Would Hit $9/Hour At End Of This Year
Assemblyman Mike Miller announced his support for legislation to increase New York State’s minimum wage to $9.00 per hour a full year ahead of schedule and index future increases to inflation.
“A higher minimum wage helps everyone, from workers to businesses,” Miller said. “Putting more money into the pockets of those most likely to spend it increases demand for products, and in turn, jobs. Statistics back up this claim. Ten states already index their minimum wage to inflation, and those states have reported positive economic results-high rates of growth in companies, job creation and payroll. Higher, fairer wages also result in better worker productivity and less worker turnover.”
Last year, the Assembly passed a law to increase the minimum wage to $8 per hour starting on Dec. 31, 2013, and to subsequently increase it to $8.75 per hour at the end of 2014 and $9 per hour on Dec. 31, 2015. The legislation introduced last Thursday, Jan. 9 (A.8343) would require the full increase to $9 per hour to take effect on Dec. 31, 2014, a full year in advance, and would tie future increases to the annual rate of inflation according to the Consumer Price Index (CPI).
“Waiting two more years to earn $9 an hour is a long time,” Miller added. “It’s a long time to try and support a family on wages that leave a worker below the poverty line. It’s a long time to agonize over how to afford prescription drugs and heating costs while still putting food on the table. It’s a long time to worry about how to pay the rent or mortgage on a full-time salary of less than $17,000 per year. Simply put, it’s too long for hardworking Queens families to wait.”

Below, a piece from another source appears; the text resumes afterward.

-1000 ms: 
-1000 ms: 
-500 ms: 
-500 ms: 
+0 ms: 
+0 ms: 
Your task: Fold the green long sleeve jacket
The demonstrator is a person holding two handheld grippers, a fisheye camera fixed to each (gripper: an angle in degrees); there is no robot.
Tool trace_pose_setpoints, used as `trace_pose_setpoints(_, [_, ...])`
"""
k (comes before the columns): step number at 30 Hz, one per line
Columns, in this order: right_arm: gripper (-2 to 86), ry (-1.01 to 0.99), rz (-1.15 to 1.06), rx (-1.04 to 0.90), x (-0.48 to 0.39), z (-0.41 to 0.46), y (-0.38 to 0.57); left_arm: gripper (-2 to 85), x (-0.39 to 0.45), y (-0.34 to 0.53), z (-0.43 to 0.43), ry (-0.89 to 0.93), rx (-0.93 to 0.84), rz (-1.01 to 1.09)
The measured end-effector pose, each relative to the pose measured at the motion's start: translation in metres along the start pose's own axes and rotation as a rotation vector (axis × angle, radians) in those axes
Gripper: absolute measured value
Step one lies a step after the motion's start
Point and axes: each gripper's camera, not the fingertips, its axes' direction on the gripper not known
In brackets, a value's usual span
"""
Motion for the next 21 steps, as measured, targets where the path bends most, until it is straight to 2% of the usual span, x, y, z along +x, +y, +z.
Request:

The new legislation would also benefit food service workers by increasing the cash wage to $5.50 per hour immediately, to $6.20 per hour on Dec. 31, 2014, and by subsequently tying the cash wage to annual inflation. Moreover, the bill requires a wage board to conduct a review to ensure that cash wages are adequate to protect the health and livelihood of all workers in the hospitality industry.
Another piece of legislation introduced last Thursday would put an end to tax credits for employers who pay the minimum wage to students ages 16-19 years old (A.8344). Originally intended to help offset costs associated with the minimum wage increase, these tax credits have unintentionally resulted in certain employers taking advantage of the credit by laying off older workers or only hiring younger ones.
“Taxpayer dollars should not be used to subsidize large companies who can afford to pay their workers a modest minimum wage,” Miller said. “Repealing the tax credits will save taxpayers millions and ensure that tax incentives are used to benefit workers, not hurt them.”
The state of California recently increased its minimum wage to $10 an hour, while New Jersey voters approved a measure to increase its minimum wage and index future increases to inflation.